Exercise directions:
Filter the records below, keeping only lines with the string "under".

Records for the task:
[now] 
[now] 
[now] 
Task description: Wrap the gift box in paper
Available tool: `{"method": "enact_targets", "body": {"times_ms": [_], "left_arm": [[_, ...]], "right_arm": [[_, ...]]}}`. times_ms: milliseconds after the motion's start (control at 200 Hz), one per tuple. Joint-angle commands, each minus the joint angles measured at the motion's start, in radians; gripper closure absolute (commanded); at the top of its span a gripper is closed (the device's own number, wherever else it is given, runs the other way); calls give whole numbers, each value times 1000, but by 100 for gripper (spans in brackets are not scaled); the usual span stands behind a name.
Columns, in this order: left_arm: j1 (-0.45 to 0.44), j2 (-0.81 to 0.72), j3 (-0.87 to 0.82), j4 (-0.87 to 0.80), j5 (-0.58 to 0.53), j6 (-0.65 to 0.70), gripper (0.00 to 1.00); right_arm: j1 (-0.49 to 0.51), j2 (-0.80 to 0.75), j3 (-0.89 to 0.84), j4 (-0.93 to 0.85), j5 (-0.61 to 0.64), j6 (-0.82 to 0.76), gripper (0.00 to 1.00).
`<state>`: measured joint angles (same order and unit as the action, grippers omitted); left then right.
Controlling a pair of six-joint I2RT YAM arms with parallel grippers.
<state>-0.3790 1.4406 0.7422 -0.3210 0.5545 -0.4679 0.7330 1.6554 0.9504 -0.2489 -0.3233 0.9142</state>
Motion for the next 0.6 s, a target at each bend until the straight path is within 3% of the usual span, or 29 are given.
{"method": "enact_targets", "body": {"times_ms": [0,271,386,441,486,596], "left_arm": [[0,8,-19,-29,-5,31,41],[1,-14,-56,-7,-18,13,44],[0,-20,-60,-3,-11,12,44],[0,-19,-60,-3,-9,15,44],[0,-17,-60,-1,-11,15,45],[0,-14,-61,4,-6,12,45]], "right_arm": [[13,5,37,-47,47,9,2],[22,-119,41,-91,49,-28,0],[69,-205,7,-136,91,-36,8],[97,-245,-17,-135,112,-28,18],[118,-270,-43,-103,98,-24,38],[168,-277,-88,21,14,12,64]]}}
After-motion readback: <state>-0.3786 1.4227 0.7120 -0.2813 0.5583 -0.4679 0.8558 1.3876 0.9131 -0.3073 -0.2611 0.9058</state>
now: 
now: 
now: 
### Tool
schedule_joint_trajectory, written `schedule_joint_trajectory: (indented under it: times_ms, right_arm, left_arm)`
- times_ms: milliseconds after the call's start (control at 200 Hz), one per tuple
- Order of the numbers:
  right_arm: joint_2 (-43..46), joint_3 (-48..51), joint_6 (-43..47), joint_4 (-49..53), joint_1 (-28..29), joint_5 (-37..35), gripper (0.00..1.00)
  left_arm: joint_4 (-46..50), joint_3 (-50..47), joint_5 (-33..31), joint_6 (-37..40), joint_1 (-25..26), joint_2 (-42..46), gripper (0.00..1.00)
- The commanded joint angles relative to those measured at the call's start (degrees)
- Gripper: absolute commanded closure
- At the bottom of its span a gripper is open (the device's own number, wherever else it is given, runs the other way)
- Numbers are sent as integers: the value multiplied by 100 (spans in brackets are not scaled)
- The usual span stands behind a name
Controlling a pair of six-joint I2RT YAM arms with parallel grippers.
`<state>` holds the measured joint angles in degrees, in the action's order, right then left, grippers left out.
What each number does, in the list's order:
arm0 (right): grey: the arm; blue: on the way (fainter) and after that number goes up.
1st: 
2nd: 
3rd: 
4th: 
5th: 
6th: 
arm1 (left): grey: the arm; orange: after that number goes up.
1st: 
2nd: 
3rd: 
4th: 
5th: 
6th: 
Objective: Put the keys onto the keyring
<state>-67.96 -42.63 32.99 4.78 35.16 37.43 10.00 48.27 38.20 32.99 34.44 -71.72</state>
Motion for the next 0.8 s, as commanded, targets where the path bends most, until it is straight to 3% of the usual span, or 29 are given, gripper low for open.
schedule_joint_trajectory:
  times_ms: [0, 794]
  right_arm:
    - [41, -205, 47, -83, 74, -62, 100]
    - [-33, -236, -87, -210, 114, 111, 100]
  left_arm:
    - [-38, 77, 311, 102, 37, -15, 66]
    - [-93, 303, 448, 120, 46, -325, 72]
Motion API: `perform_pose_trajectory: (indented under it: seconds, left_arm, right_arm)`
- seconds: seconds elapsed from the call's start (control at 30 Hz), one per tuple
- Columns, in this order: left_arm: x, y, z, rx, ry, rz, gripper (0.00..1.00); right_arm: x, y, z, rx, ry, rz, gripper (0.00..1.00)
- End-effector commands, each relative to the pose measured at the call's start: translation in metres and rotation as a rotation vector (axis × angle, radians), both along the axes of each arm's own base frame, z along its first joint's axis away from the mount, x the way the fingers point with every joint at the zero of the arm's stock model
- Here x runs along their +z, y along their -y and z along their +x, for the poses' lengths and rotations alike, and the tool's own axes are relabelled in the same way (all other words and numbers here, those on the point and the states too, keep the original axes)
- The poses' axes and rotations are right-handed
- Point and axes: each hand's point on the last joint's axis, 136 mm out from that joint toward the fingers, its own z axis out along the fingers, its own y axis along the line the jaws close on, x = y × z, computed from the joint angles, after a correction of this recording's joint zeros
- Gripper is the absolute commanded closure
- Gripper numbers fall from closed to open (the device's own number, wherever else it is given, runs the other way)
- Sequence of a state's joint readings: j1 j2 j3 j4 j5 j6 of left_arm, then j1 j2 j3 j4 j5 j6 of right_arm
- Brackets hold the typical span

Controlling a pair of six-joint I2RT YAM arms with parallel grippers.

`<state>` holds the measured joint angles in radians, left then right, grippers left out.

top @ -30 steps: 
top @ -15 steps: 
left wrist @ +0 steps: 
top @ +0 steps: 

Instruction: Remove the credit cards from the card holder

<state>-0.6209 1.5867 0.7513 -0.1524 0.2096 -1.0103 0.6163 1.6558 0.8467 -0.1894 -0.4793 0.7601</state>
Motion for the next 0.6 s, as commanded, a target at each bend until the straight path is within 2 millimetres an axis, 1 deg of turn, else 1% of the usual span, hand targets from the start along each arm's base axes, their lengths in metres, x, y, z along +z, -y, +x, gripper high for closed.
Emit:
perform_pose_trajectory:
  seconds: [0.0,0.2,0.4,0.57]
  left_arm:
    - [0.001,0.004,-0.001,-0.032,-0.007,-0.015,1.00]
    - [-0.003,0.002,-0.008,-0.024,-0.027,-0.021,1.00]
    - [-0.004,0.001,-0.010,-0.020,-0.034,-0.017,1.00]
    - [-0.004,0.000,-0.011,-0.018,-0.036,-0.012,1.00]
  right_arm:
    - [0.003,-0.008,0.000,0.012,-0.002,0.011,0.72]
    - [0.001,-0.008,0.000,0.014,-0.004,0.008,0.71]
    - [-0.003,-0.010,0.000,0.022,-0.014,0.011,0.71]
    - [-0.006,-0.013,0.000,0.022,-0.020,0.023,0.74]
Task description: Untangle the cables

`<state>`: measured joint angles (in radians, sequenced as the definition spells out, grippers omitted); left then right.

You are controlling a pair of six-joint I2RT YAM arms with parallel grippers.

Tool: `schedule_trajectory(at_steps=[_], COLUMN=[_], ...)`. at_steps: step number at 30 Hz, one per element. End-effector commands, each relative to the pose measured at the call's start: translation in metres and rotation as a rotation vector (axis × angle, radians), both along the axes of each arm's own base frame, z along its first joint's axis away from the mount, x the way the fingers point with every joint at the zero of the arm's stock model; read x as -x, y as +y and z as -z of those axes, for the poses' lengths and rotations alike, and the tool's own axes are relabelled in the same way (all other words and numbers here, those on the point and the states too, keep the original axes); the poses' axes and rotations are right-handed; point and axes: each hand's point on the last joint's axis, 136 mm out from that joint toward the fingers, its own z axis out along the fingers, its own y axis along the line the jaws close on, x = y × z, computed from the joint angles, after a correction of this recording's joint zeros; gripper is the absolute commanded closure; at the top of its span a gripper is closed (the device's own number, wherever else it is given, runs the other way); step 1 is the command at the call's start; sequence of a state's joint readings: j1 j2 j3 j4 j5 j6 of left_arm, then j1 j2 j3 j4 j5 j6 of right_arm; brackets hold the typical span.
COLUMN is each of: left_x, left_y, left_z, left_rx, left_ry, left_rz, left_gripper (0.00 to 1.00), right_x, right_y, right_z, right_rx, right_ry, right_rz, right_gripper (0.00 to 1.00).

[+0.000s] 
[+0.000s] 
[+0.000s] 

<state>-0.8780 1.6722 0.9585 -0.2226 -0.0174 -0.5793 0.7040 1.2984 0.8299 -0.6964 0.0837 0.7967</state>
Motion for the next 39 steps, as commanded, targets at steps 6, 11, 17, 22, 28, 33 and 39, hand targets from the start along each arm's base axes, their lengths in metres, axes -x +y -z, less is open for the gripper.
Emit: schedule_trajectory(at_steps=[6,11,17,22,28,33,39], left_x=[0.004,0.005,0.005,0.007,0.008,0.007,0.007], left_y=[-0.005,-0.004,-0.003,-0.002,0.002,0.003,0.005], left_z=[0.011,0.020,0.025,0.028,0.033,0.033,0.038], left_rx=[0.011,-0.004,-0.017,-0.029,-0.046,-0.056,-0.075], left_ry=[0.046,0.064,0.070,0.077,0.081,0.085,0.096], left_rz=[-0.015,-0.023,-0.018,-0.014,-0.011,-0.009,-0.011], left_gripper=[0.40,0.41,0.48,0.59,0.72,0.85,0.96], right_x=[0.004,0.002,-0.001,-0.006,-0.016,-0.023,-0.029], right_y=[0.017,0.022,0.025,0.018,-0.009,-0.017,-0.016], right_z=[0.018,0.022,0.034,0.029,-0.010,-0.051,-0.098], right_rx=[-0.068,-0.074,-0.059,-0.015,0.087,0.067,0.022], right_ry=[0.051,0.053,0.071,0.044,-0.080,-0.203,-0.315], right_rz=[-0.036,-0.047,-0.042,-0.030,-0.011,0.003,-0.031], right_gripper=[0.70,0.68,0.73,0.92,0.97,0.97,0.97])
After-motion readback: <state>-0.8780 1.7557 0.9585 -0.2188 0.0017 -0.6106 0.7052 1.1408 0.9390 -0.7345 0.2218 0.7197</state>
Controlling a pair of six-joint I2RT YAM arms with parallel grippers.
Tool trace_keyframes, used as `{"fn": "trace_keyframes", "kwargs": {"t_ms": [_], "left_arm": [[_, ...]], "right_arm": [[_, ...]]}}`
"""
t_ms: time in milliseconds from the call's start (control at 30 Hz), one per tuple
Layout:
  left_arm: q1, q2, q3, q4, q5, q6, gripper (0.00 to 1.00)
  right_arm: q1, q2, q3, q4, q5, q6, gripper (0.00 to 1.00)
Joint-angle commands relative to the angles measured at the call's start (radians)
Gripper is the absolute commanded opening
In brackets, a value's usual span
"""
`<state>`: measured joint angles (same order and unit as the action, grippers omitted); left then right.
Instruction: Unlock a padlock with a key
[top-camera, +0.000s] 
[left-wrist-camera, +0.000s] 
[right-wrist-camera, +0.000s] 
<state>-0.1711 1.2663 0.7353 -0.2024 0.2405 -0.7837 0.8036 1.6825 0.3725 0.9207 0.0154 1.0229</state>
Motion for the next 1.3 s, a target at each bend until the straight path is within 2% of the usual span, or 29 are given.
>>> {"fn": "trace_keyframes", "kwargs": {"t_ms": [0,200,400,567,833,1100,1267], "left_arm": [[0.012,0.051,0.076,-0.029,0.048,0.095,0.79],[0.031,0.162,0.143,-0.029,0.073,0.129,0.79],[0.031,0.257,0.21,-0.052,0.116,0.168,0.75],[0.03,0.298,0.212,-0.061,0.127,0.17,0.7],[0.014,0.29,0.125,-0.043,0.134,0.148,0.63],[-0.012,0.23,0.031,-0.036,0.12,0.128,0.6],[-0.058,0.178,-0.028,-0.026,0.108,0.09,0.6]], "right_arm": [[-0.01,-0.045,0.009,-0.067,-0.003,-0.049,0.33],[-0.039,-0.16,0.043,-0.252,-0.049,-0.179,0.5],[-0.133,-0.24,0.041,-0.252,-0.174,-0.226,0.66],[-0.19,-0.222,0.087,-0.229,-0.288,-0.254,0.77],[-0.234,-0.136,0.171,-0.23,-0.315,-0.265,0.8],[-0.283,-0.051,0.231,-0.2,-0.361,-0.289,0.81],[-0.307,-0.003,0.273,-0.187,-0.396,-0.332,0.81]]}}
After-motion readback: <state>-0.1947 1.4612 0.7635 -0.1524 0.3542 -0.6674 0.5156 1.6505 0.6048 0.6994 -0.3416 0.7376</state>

Output for this exercise:
schedule_joint_trajectory, written `schedule_joint_trajectory: (indented under it: times_ms, right_arm, left_arm)`
Motion API: `perform_pose_trajectory: (indented under it: seconds, left_arm, right_arm)`

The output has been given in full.